◆ WHAT IS REQUIRED ◆
Among the lines below, take the one holding "<point>225,95</point>", the one holding "<point>218,192</point>", and all lines between them. Set them down exactly.

═════ RECORDS SUPPLIED

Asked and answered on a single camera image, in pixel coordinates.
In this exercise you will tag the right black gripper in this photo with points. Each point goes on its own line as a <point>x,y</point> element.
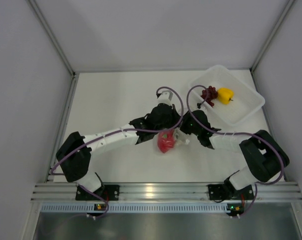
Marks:
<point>185,118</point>

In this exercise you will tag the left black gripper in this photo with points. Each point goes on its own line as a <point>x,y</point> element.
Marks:
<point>175,117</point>

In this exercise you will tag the clear zip top bag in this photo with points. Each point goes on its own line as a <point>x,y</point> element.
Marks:
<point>181,139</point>

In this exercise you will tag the red fake strawberry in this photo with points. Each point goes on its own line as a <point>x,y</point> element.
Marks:
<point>166,141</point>

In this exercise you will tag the purple fake grapes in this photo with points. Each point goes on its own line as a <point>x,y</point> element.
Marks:
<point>209,94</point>

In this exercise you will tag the yellow fake bell pepper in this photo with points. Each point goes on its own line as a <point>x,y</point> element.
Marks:
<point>225,95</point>

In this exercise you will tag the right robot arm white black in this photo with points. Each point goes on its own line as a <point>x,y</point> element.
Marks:
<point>263,156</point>

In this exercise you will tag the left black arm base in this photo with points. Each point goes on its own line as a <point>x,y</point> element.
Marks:
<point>109,192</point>

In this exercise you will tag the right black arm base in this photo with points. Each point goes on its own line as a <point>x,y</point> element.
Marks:
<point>218,192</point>

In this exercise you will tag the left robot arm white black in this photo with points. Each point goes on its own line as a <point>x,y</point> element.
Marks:
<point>78,152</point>

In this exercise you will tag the white plastic basket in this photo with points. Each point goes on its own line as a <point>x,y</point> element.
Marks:
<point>246,101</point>

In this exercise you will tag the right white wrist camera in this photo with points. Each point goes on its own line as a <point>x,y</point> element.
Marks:
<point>202,105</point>

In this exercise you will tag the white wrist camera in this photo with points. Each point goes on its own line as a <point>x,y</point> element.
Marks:
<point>165,97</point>
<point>202,105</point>

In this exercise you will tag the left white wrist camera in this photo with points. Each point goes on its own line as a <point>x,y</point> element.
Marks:
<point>165,97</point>

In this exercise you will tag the aluminium mounting rail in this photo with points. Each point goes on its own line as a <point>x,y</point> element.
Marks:
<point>282,192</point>

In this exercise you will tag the white slotted cable duct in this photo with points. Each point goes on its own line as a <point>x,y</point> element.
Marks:
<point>99,208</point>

══════════

◆ OUTPUT FOR THIS EXERCISE ◆
<point>225,95</point>

In this exercise you will tag the right robot arm white black in this photo with points. Each point goes on its own line as a <point>x,y</point> element.
Marks:
<point>263,156</point>

In this exercise you will tag the left black arm base in this photo with points. Each point goes on its own line as a <point>x,y</point> element.
Marks:
<point>109,192</point>

In this exercise you will tag the right black arm base in this photo with points. Each point goes on its own line as a <point>x,y</point> element.
Marks:
<point>218,192</point>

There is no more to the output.